Linking Short-Chain N-Acyl Homoserine Lactone-Mediated Quorum Sensing and Replant Disease: A Case Study of Rehmannia glutinosa.

Rehmannia glutinosa, a perennial medicinal plant, suffers from severe replant disease under consecutive monoculture. The rhizosphere microbiome is vital for soil suppressiveness to diseases and for plant health. Moreover, N-acyl homoserine lactone (AHL)-mediated quorum sensing (QS) regulates diverse behavior in rhizosphere-inhabiting and plant pathogenic bacteria. The dynamics of short-chain AHL-mediated QS bacteria driven by consecutive monoculture and its relationships with R. glutinosa replant disease were explored in this study. The screening of QS bacteria showed that 65 out of 200 strains (32.5%) randomly selected from newly planted soil of R. glutinosa were detected as QS bacteria, mainly consisting of Pseudomonas spp. (55.4%). By contrast, 34 out of 200 (17%) strains from the diseased replant soil were detected as QS bacteria, mainly consisting of Enterobacteriaceae (73.5%). Functional analysis showed most of the QS bacteria belonging to the Pseudomonas genus showed strong antagonistic activities against Fusarium oxysporum or Aspergillus flavus, two main causal agents of R. glutinosa root rot disease. However, the QS strains dominant in the replant soil caused severe wilt disease in the tissue culture seedlings of R. glutinosa. Microbial growth assays demonstrated a concentration-dependent inhibitory effect on the growth of beneficial QS bacteria (i.e., Pseudomonas brassicacearum) by a phenolic acid mixture identified in the root exudates of R. glutinosa, but the opposite was true for harmful QS bacteria (i.e., Enterobacter spp.). Furthermore, it was found that the population of quorum quenching (QQ) bacteria that could disrupt the beneficial P. brassicacearum SZ50 QS system was significantly higher in the replant soil than in the newly planted soil. Most of these QQ bacteria in the replant soil were detected as Acinetobacter spp. The growth of specific QQ bacteria could be promoted by a phenolic acid mixture at a ratio similar to that found in the R. glutinosa rhizosphere. Moreover, these quorum-quenching bacteria showed strong pathogenicity toward the tissue culture seedlings of R. glutinosa.
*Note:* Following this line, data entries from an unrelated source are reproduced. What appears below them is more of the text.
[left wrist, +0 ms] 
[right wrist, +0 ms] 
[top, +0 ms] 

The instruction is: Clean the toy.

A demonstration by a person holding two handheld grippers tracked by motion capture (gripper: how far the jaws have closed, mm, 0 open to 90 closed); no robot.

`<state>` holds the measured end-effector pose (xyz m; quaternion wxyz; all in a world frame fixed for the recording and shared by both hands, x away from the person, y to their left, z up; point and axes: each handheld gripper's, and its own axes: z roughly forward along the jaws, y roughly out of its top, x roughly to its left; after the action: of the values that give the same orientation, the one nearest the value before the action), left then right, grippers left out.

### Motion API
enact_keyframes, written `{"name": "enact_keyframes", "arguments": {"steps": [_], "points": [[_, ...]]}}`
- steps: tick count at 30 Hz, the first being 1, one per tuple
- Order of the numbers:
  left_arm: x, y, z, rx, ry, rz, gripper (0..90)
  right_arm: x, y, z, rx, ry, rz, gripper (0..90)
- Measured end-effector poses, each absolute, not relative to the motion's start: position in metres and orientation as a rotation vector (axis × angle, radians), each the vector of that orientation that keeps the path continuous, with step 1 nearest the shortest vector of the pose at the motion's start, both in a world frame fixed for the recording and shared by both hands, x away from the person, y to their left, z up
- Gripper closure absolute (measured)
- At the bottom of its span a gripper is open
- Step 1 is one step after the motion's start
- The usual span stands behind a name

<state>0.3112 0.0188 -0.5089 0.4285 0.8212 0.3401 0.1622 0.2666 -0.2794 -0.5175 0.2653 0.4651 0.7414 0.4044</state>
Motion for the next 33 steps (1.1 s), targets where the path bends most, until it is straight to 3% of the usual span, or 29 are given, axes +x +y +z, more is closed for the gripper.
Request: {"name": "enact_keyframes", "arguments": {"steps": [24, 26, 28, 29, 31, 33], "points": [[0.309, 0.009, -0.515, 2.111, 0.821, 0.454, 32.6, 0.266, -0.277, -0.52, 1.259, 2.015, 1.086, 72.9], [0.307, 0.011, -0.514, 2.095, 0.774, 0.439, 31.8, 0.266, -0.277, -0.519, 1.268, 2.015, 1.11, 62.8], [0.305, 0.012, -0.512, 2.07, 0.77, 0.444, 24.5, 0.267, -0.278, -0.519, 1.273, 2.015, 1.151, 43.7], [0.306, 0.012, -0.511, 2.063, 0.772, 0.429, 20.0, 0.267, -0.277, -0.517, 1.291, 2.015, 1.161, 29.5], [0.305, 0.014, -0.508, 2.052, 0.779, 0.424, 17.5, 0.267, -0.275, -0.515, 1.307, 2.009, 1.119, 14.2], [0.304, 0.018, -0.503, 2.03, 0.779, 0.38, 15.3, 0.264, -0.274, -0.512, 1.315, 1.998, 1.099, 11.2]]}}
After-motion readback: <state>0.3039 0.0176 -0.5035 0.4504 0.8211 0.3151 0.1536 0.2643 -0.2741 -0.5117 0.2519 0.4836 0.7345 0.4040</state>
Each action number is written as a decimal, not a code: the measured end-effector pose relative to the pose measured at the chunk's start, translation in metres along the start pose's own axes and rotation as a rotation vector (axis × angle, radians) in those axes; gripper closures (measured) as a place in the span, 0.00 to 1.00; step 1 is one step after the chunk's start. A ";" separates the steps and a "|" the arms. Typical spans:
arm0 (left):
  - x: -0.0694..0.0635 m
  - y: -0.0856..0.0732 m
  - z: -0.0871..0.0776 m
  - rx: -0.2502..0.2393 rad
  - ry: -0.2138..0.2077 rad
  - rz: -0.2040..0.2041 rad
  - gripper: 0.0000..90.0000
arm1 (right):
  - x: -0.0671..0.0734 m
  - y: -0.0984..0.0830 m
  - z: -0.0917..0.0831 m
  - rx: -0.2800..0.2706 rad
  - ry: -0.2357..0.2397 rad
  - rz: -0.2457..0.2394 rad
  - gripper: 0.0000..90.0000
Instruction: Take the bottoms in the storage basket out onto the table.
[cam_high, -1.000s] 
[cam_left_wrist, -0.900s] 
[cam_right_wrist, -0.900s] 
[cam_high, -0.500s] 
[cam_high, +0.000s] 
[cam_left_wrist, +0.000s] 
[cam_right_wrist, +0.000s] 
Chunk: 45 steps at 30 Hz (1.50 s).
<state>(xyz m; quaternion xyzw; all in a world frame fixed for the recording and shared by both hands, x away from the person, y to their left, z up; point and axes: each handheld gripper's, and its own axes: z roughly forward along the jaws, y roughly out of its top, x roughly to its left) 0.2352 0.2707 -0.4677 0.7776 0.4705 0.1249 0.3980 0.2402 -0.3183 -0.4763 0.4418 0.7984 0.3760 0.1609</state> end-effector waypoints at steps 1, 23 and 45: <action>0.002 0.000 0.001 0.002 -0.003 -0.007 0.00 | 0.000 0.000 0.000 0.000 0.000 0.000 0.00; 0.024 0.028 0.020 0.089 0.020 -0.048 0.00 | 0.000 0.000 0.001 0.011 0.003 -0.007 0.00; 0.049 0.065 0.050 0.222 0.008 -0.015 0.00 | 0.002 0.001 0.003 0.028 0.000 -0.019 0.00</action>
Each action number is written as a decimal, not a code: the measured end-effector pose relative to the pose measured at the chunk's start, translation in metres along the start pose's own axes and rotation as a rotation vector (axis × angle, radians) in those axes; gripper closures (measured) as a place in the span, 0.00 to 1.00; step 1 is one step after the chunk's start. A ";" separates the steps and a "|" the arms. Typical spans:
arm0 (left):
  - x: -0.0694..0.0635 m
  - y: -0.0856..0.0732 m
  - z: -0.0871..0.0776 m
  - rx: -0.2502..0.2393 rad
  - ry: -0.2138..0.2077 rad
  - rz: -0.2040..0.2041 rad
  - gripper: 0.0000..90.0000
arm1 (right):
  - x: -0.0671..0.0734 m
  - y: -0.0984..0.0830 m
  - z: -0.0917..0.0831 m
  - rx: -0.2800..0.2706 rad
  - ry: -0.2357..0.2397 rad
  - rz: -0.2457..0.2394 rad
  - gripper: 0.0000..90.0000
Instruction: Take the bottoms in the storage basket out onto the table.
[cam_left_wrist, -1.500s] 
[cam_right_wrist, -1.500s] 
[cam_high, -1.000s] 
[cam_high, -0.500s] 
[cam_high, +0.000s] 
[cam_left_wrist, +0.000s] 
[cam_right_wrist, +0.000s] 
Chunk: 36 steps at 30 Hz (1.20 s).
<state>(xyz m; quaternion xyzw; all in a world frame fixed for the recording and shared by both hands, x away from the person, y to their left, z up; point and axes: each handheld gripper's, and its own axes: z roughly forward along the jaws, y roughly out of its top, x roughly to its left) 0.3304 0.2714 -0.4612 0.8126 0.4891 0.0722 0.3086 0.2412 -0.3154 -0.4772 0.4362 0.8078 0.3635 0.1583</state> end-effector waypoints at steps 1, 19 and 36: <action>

In conclusion, consecutive monoculture of R. glutinosa contributed to the imbalance between beneficial and harmful short-chain AHL-mediated QS bacteria in the rhizosphere, which was mediated not only by specific root exudates but also by the QQ bacterial community.

Biochar mediates microbial communities and their metabolic characteristics under continuous monoculture.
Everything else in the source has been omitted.